Our new aires books arrived today. They supposidely have 300 new aires, at the moment looks good.
pj


----------



## Tezza33 (Apr 13, 2017)

Mine arrived today as well, I will be offering the old ones soon


----------



## carol (Apr 13, 2017)

Torchy said:


> Mine arrived today as well, I will be offering the old ones soon



I usually buy the new one but wondered if it's worth it. Do you think it is? By the way, the 2016 has the Dieppe Aires at €7 but they're now barriered and €12. Maybe I've answered my own question. What does it say in the 2017 book?


----------



## wineciccio (Apr 13, 2017)

and that's because you have not downloaded ARCHIES CAMPINGS, books costs  loads of money Archies is free, all he asks is a small contribution, upload them to your tom tom or garmin or whatever and voila', no more books, been using their thousands of POI throughout Europe and never have they let me down, it is very easy to use as all I do when I travel, pick a place for my destination then look for poi's in or near it scrolling the tom tom screen, find one, tap on it and that's it. Tom tom does the rest ie, it takes me there, how easy is that??? That could be a campsite or as we do, prefer aires. :dog::dog::dog::dog::dog::dog::dog::dog:


----------



## witzend (Apr 13, 2017)

carol said:


> but they're now barriered and €12. Maybe I've answered my own question. What does it say in the 2017 book?

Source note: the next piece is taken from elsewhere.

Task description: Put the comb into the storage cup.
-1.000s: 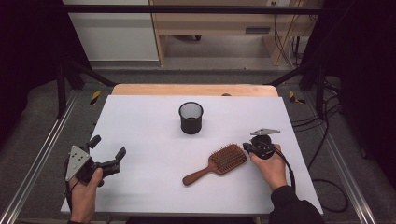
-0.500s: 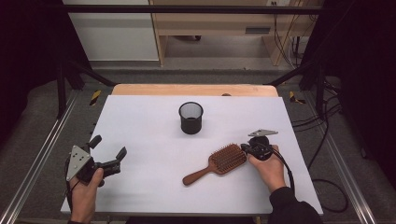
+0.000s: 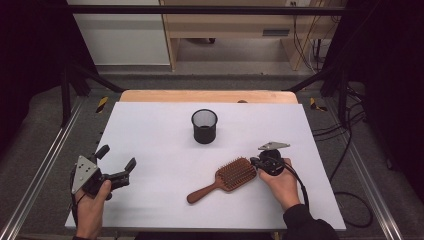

  Both 12€   I'd leave my next purchase for the next edition I don't bother with every one


----------



## witzend (Apr 13, 2017)

pamjon said:


> Our new aires books arrived today. They supposidely have 300 new aires, at the moment looks good.
> pj



  Yes I much prefer the book to Archies as many of his are really out of date and V books coordinates are actually taken on site where as some of the other's might be anywhere in the town and the aire could be miles away


----------



## kevinp (Apr 14, 2017)

Received ours this week a very nice set of books for us they were well worth the money.


----------